There are, of course, the practical virtues like: prudence, fortitude, courage, and justice. These are necessary, everyday virtues that we must develop as habits in our lives in order to be righteous in the sight of both God and our fellow human beings. These are the virtues that make us good citizens, that keep the peace among us, and that make us good neighbors to one another on a practical basis. There are also the theological virtues: Faith, Hope, and Love. These are gifts from God to those whose hearts and minds and souls are given to him freely and openly. But of these, both the practical and the theological virtues, one is greater than all of the others, indeed it is the source of all the others. That is the virtue of Love.
Love is the first and the greatest of all the virtues as it is very nature of God.
The Apostle John reveals this divine truth to us in his First letter. “Dear Friends, let us love one another, for love comes from God.
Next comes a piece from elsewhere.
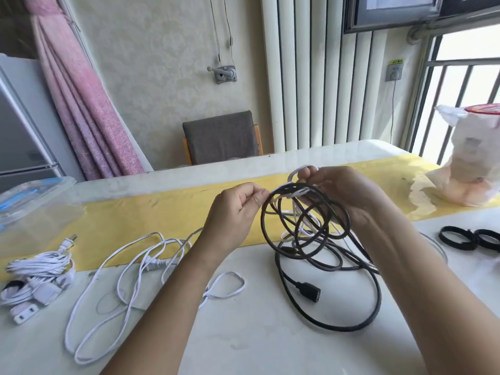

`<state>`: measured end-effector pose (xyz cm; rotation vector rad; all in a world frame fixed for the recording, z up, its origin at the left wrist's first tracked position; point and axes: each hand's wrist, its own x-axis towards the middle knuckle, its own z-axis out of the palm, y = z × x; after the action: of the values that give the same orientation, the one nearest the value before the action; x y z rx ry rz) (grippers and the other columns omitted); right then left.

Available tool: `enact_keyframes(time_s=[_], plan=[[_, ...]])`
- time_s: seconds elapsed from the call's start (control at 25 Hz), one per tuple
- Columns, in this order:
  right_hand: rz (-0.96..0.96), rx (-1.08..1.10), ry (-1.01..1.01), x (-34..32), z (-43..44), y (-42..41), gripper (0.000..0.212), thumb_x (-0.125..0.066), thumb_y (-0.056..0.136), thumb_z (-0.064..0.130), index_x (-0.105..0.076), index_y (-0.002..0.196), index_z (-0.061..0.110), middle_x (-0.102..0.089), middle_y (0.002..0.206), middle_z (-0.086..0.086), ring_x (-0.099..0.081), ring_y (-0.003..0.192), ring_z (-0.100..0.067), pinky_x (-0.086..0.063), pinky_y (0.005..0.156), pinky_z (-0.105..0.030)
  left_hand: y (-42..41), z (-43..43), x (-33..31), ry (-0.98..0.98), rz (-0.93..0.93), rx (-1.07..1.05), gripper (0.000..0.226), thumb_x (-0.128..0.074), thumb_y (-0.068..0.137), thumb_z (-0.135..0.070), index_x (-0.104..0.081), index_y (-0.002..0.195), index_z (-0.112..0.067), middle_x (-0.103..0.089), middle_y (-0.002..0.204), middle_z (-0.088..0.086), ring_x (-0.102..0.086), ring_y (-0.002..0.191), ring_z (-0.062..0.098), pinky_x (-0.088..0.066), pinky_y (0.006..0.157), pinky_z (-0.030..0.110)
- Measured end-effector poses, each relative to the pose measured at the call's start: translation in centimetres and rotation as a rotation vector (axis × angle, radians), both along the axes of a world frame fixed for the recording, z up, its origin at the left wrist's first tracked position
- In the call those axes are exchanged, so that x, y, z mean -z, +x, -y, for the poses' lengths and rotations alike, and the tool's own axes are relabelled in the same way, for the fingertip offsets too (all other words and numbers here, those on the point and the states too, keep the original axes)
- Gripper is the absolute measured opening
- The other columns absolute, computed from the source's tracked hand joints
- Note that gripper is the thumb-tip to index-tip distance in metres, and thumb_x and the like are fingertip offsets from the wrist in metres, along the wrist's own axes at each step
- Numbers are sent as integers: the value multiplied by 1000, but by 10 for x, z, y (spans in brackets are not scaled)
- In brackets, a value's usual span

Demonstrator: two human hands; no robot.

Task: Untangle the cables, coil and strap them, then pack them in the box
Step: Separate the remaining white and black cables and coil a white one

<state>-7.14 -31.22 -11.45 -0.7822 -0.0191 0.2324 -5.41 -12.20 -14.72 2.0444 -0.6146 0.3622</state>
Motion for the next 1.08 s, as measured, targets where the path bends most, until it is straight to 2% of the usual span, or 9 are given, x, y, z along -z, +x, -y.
enact_keyframes(time_s=[0.16, 0.36, 0.52, 0.64, 0.72, 0.8, 0.88, 0.96, 1.08], plan=[[272, -47, -253, 5, -5, 2, 17, -39, 92, -6, -53, 95, 3, -64, 82, 0, -49, 71, -13, -47, 66, -16, -12, 10, -7, -363, -484, 214, 29, -37, 102, -15, -55, 81, -10, -62, 57, 0, -50, 45, 14, -35, 45, 20], [569, 44, -466, 21, -28, 0, 46, -42, 70, -34, -53, 87, 7, -59, 129, -1, -55, 92, -15, -51, 71, -28, -15, 5, -9, -255, -490, 231, 33, -70, 71, -40, -67, 92, -14, -64, 69, -6, -42, 46, 4, -29, 43, 12], [733, 14, -650, 26, -33, 0, 49, -52, 64, -23, -55, 93, 17, -56, 121, 5, -51, 108, -5, -42, 74, -19, -19, 28, 17, 22, -494, 291, 72, -85, 67, -26, -48, 129, -25, -59, 120, -15, -55, 105, 1, -43, 71, 11], [607, 13, -494, 19, -32, -7, 16, -72, 75, 4, -58, 79, 9, -60, 85, 4, -54, 86, -10, -40, 76, -22, -10, 46, 38, 254, -275, -119, 124, -84, 66, -38, 4, 152, -22, -23, 153, -5, -33, 133, 17, -33, 104, 23], [569, 221, -698, 15, -25, -6, 24, -72, 74, 30, -64, 71, 8, -58, 79, 4, -54, 79, -6, -38, 82, -26, 7, 36, 45, 385, -129, -438, 127, -78, 70, -45, 20, 149, -24, -5, 158, 11, -25, 135, 33, -27, 107, 39], [511, 338, -856, 11, -16, -2, 27, -68, 72, 39, -70, 69, 12, -57, 83, 2, -55, 84, -6, -39, 88, -28, 22, 21, 48, 417, -73, -528, 117, -73, 76, -42, 18, 149, -29, 1, 158, 15, -20, 136, 37, -28, 106, 45], [424, 155, -647, 13, -11, 2, 21, -59, 85, 24, -64, 77, 5, -62, 78, -3, -60, 84, -13, -45, 93, -33, 31, 8, 48, 425, -125, -433, 111, -73, 79, -34, 12, 150, -34, 0, 159, 14, -18, 140, 36, -27, 108, 43], [261, 64, -441, 21, -13, 8, 11, -47, 95, 5, -54, 90, -3, -57, 67, -11, -63, 74, -20, -54, 87, -34, 26, -1, 40, 431, -208, -290, 106, -76, 77, -29, -1, 151, -37, -19, 158, 13, -36, 135, 32, -36, 105, 37], [100, 121, -572, 38, -18, 17, 17, -50, 95, 0, -55, 106, -12, -37, 52, -3, -54, 52, -13, -58, 66, -26, 4, -12, 17, 641, -202, -320, 86, -80, 73, -35, -35, 146, -28, -56, 134, 7, -56, 116, 26, -45, 92, 32]])
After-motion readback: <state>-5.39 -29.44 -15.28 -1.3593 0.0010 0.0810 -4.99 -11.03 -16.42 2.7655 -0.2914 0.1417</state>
Everyone who loves has been born of God and knows God. Whoever does not love does not know God, because God is love” (1 John 4:7-8). This is why it is the source of all the other virtues. Augustine writes that: “Love is itself the fulfillment of all our works. There is the goal; that is why we run: we run toward it, and once we reach it, in it we shall find rest.” And, in another place he writes: “Our hearts are restless until they find their rest in you.” It is in love, then, that is, in the very nature of God, that we will find our rest, both in this life and in the next. Our practice of any of the virtues is given life, meaning, and purposeful effect when that practice is animated by our love for God and for our neighbor.
There is an order to love that we come to know as Christians. Jesus says, “As the Father has loved me, so have I loved you, abide in my love,” and then, “This is my commandment, that you love one another as I have loved you” (John 15:9,12). The whole of Creation was an act of the Father’s Love. The Incarnation was the physical expression of Love in the person of Jesus Christ. And Jesus teaches us by both word and deed how we are to honor and share that love in joyful service to one another, even to the point of self-sacrifice, just as he did for each and every one of us personally. What does Charity look like for us, then? Paul gave us a perfect description in his First Letter to the Corinthians:
“Love is kind, love is not jealous or boastful; it is not arrogant or rude. Love does not insist on its own way; it is not irritable or resentful; it does not rejoice at wrongdoing, but rejoices in what is right. Love bears all things, believes all things, hopes all things, endures all things” (1 Cor. 13:4-7).
This is a very high calling. And it is not something that we can do on our own, by the strength of our own will. It is a pure, freely given gift to us from God, that can only be received in an open heart emptied of all that is grasping and selfish. God showed his love for us by dying for us while we were still sinners, still enemies. Now, he asks us to do the same, even to our enemies, to make ourselves neighbors to all, to love the unwanted, the poor, the disenfranchised, the widow and the orphan and the alien amongst us, just as he loved us. It is this love, and this quality of love alone, that makes us Christians, true disciples of Christ. And the fruits of this love (Charity) are joy, peace, and mercy. Are these not the deepest desires of our hearts? “Abide in my love. If you keep my commandments you will abide in my love” (John 15:9-10).